Francisco Javier Sáenz de Oiza, fue un gran arquitecto. Terminó la
carrera en 1946, con premio extraordinario, y al año siguiente obtuvo el primero
de sus dos premios nacionales de Arquitectura. Aunque su calidad profesional
está más que consolidada entre la opinión pública y la crítica, personalmente, parece
que tenía lo que se dice “un pronto” que le convertían en un personaje bastante
desconcertante (y a veces divertido).
Sus obras son muy conocidas porque en la mayoría de ellas no deja
de haber cierta dosis de provocación. Es autor del edificio que en Madrid se
suele llamar “El ruedo” (al borde de la M-30), que es curvo con pequeñas
ventanas y que se concibió como viviendas sociales destinadas a familias de
raza gitana; del santuario de Nª Sra. de Aránzazu, en Oñate; de Torres Blancas,
que es ese edifico compuesto por varios
cilindros de cemento visto, que está en Madrid, justo en donde empieza la
carretera de Barcelona a la izquierda (y donde él vivía); del Palacio de
Festivales de Cantabria, con colorines que desentonan con la estética de la
bahía…
De él por su personalidad, se refieren muchas anécdotas. De su
historial extravagante he extraído un par de ellas.

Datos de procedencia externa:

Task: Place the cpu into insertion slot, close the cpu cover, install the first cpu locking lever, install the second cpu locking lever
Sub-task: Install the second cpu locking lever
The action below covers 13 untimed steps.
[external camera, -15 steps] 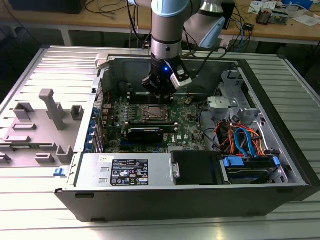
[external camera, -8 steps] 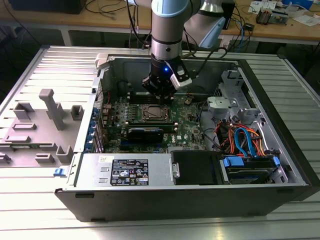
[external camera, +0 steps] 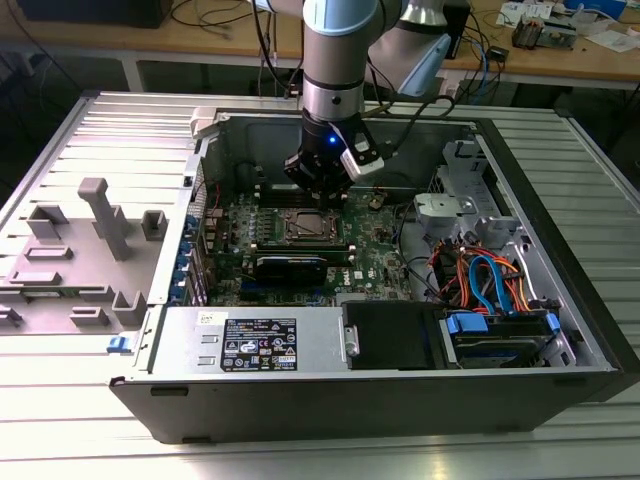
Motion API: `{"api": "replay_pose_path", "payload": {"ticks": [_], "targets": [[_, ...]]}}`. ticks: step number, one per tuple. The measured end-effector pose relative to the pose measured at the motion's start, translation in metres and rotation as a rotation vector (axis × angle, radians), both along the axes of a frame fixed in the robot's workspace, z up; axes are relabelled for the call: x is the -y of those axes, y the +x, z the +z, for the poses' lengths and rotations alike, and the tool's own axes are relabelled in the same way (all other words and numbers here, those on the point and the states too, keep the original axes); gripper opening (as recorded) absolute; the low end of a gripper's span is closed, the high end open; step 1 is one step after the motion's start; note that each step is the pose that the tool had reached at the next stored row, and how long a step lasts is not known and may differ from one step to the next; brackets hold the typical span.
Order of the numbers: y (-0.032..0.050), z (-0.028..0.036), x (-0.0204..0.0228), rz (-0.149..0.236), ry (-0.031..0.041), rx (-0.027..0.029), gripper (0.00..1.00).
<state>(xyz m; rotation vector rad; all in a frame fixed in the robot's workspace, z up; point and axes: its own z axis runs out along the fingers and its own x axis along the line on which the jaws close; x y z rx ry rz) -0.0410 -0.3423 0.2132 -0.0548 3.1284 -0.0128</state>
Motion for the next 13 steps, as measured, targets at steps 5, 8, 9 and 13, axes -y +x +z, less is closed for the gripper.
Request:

Siendo estudiante de arquitectura, el profesor de proyectos
planteó a los alumnos el que cada uno de ellos debería traer el diseño de un
monumento a un concepto, no recuerdo cuál, de carácter inmaterial.
Llegada la fecha de entrega cada alumno apareció con los planos de
su proyecto. Los de Sáenz de Oiza representaban una estructura que terminaba en
punta y, sobre ella, a varios centímetros de altura, una forma geométrica que
no estaba unida a esa punta por ningún elemento físico.
Cuando el profesor le preguntó cómo pensaba que podría sostenerse
aquel sólido si no estaba vinculado por ningún medio real al resto del
monumento, el alumno Sáinz de Oiza respondió:
-¡Ah! Yo eso no lo sé ni me importa. Yo soy el arquitecto y digo
lo que quiero que se haga. El problema será el del constructor que haya
aceptado hacer la obra.
Tenía razón.
Mucho después, a finales de la década de los 80, Sainz de Oiza,
ahora él catedrático de Proyectos de la E.T.S. de Arquitectura de Madrid,
presentó a sus alumnos un avance del proyecto del Palacio de Exposiciones de
Cantabria, del que era autor, animándoles a que le diesen sus opiniones.
Al principio todos los chicos se mantuvieron en silencio, pero
ante la incitación que el propio catedrático hacía, el gallinero se fue
animando. Se fue animando, claro, porque se trata de un edificio muy
controvertido. Así que uno le habló de lo estridente de los colores, otro del
tamaño de las columnas, otro más del vulgar pseudoclasicismo, varios sobre el
poco respeto al entorno paisajístico…
Sainz de Oiza aguantaba el chaparrón con cierta dignidad, aunque
la procesión iba por dentro. Entonces se levantó un alumno y criticó la
escalinata de entrada por diversas razones pero, para terminar, se dirigió
personalmente al catedrático preguntándole qué se le ocurría a él que tendría
que hacer un minusválido para acceder al edificio.
Sainz de Oiza se levantó colérico, recogió los planos de la mesa
casi de un par de manotazos y levantando la mirada hacia el alumnado exclamó:
-¿Saben lo que les digo? ¡Que les den por c… a los minusválidos!
-Y tras una breve pausa agregó- ¡Y a ustedes también!